→ Task instructions
All the lines below should appear again unchanged, though their pictures should not.

Given data Block Start

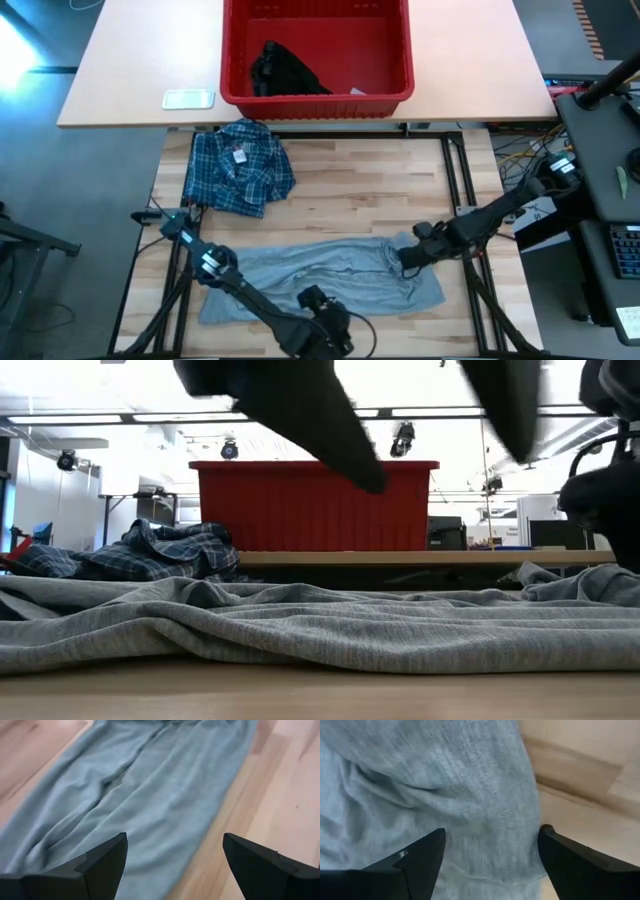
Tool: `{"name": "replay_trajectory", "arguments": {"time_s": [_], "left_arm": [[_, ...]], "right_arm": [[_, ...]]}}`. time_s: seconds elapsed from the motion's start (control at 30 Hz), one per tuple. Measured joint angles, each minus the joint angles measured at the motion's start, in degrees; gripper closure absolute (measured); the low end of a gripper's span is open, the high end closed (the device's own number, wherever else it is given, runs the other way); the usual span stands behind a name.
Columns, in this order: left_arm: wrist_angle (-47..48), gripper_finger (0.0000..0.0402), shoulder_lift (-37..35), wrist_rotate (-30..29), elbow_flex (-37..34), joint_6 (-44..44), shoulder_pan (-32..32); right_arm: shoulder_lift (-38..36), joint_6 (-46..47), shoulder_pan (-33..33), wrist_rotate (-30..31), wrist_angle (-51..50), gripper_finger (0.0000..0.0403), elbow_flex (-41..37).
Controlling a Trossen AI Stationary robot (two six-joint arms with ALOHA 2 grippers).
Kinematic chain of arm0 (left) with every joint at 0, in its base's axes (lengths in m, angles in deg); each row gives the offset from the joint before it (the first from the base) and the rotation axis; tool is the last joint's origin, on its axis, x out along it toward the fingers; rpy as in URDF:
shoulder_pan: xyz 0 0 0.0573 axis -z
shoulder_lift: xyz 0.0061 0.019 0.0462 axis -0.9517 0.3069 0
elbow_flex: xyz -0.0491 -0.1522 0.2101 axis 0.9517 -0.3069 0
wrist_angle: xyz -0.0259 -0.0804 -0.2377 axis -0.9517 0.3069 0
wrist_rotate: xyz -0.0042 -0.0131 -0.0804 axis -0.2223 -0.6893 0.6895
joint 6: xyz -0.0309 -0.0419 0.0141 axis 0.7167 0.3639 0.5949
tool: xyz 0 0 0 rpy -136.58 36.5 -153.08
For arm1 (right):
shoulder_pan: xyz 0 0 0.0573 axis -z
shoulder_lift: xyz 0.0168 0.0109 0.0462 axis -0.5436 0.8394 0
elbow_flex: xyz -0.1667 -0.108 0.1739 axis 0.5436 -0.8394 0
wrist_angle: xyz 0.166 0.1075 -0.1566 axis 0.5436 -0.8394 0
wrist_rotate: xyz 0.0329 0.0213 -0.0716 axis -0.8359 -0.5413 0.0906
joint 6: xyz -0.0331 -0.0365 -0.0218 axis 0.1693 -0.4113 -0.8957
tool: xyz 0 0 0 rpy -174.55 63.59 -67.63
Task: Fold Laundry from Bin
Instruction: Fold the gray shirt
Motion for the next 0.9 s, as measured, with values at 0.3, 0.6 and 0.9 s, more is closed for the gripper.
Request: {"name": "replay_trajectory", "arguments": {"time_s": [0.3,0.6,0.9], "left_arm": [[14.8,0.0092,-3.0,-0.4,0.0,7.3,1.0],[15.0,0.0092,-3.9,-1.1,0.0,8.7,0.3],[26.3,0.0093,-12.3,-3.8,-0.8,13.0,2.3]], "right_arm": [[-2.0,-3.1,-1.3,-2.1,-6.4,0.011,3.8],[-1.1,1.1,-1.9,-3.0,-7.3,0.0087,2.5],[1.9,5.3,-2.1,-2.8,-1.7,0.0232,-0.3]]}}
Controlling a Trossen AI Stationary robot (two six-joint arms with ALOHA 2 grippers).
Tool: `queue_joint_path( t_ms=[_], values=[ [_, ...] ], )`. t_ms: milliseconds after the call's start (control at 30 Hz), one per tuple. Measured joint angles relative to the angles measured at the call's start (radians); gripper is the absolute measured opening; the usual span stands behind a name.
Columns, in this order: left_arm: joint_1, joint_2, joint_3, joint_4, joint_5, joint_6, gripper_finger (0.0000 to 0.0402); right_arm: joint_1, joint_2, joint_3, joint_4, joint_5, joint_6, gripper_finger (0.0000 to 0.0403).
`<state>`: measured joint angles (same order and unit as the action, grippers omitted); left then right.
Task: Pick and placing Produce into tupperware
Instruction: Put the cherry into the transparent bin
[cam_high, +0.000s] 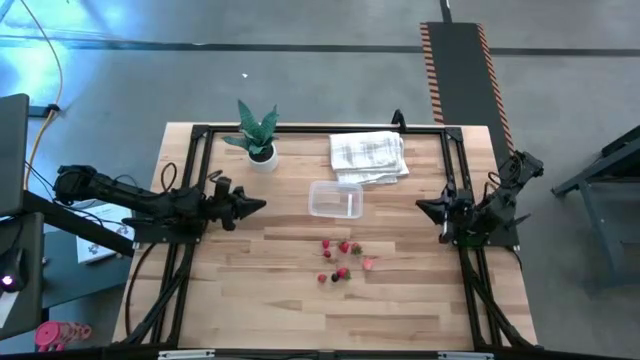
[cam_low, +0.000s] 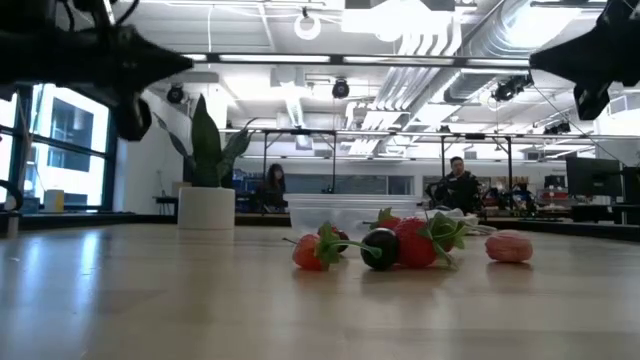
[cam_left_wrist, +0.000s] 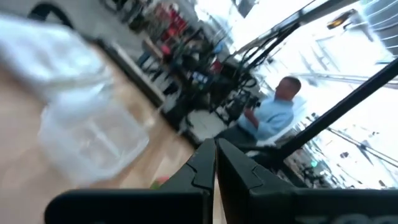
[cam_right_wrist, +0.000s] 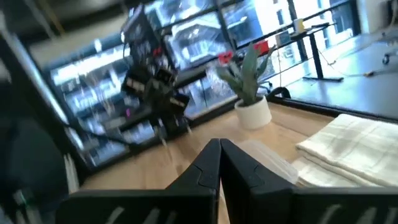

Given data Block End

→ Your response
Tool: `{"name": "replay_trajectory", "arguments": {"time_s": [_], "left_arm": [[_, ...]], "right_arm": [[_, ...]]}}`. time_s: seconds elapsed from the motion's start (control at 30 Hz), one per tuple. Measured joint angles, each minus the joint angles measured at the motion's start, in degrees; gripper closure absolute (measured); the low end of a gripper's span is open, the high end closed (the device's own number, wherever else it is given, runs the other way); the usual span stands behind a name.
Columns, in this order: left_arm: wrist_angle (-47..48), gripper_finger (0.0000..0.0402), shoulder_lift (-37..35), wrist_rotate (-30..29), elbow_flex (-37..34), joint_6 (-44..44), shoulder_pan (-32..32); right_arm: shoulder_lift (-38..36), joint_6 (-46..47), shoulder_pan (-33..33), wrist_rotate (-30..31), wrist_angle (-51..50), gripper_finger (0.0000..0.0403), elbow_flex (-41..37).
Controlling a Trossen AI Stationary robot (two six-joint arms with ALOHA 2 grippers).
Kinematic chain of arm0 (left) with every joint at 0, in its base's axes (lengths in m, angles in deg); each row gives the offset from the joint before it (the first from the base) and the rotation axis; tool is the last joint's origin, on its axis, x out along it toward the fingers; rpy as in URDF:
shoulder_pan: xyz 0 0 0.0573 axis -z
shoulder_lift: xyz 0.0061 0.019 0.0462 axis -0.9517 0.3069 0
elbow_flex: xyz -0.0491 -0.1522 0.2101 axis 0.9517 -0.3069 0
wrist_angle: xyz -0.0259 -0.0804 -0.2377 axis -0.9517 0.3069 0
wrist_rotate: xyz -0.0042 -0.0131 -0.0804 axis -0.2223 -0.6893 0.6895
joint 6: xyz -0.0309 -0.0419 0.0141 axis 0.7167 0.3639 0.5949
tool: xyz 0 0 0 rpy -136.58 36.5 -153.08
For arm1 (right):
shoulder_pan: xyz 0 0 0.0573 axis -z
shoulder_lift: xyz 0.0168 0.0109 0.0462 axis -0.5436 0.8394 0
elbow_flex: xyz -0.1667 -0.108 0.1739 axis 0.5436 -0.8394 0
wrist_angle: xyz 0.166 0.1075 -0.1566 axis 0.5436 -0.8394 0
wrist_rotate: xyz 0.0329 0.0213 -0.0716 axis -0.8359 -0.5413 0.0906
joint 6: xyz -0.0331 -0.0365 -0.0218 axis 0.1693 -0.4113 -0.8957
tool: xyz 0 0 0 rpy -174.55 63.59 -67.63
Task: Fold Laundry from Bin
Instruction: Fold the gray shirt
Motion for the next 0.9 s, as measured, with values at 0.3, 0.6 and 0.9 s, more is closed for the gripper.
Request: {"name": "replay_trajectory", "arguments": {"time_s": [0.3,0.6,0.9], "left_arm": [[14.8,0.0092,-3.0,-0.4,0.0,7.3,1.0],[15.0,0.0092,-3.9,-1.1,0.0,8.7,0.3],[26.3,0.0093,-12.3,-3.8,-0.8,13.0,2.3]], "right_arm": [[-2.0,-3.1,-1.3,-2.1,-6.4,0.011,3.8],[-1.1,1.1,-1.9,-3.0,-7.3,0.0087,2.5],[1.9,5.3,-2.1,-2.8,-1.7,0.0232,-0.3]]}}
Controlling a Trossen AI Stationary robot (two six-joint arms with ALOHA 2 grippers).
Tool: `queue_joint_path( t_ms=[_], values=[ [_, ...] ], )`. t_ms: milliseconds after the call's start (control at 30 Hz), one per tuple. Measured joint angles relative to the angles measured at the call's start (radians); gripper is the absolute measured opening; the usual span stands behind a name.
Columns, in this order: left_arm: joint_1, joint_2, joint_3, joint_4, joint_5, joint_6, gripper_finger (0.0000 to 0.0402); right_arm: joint_1, joint_2, joint_3, joint_4, joint_5, joint_6, gripper_finger (0.0000 to 0.0403).
`<state>`: measured joint angles (same order and unit as the action, grippers omitted); left then right.
Task: Pick and placing Produce into tupperware
Instruction: Put the cherry into the transparent bin
[cam_high, +0.000s] 
[cam_low, +0.000s] 
[cam_left_wrist, +0.000s] 
[cam_right_wrist, +0.000s] 

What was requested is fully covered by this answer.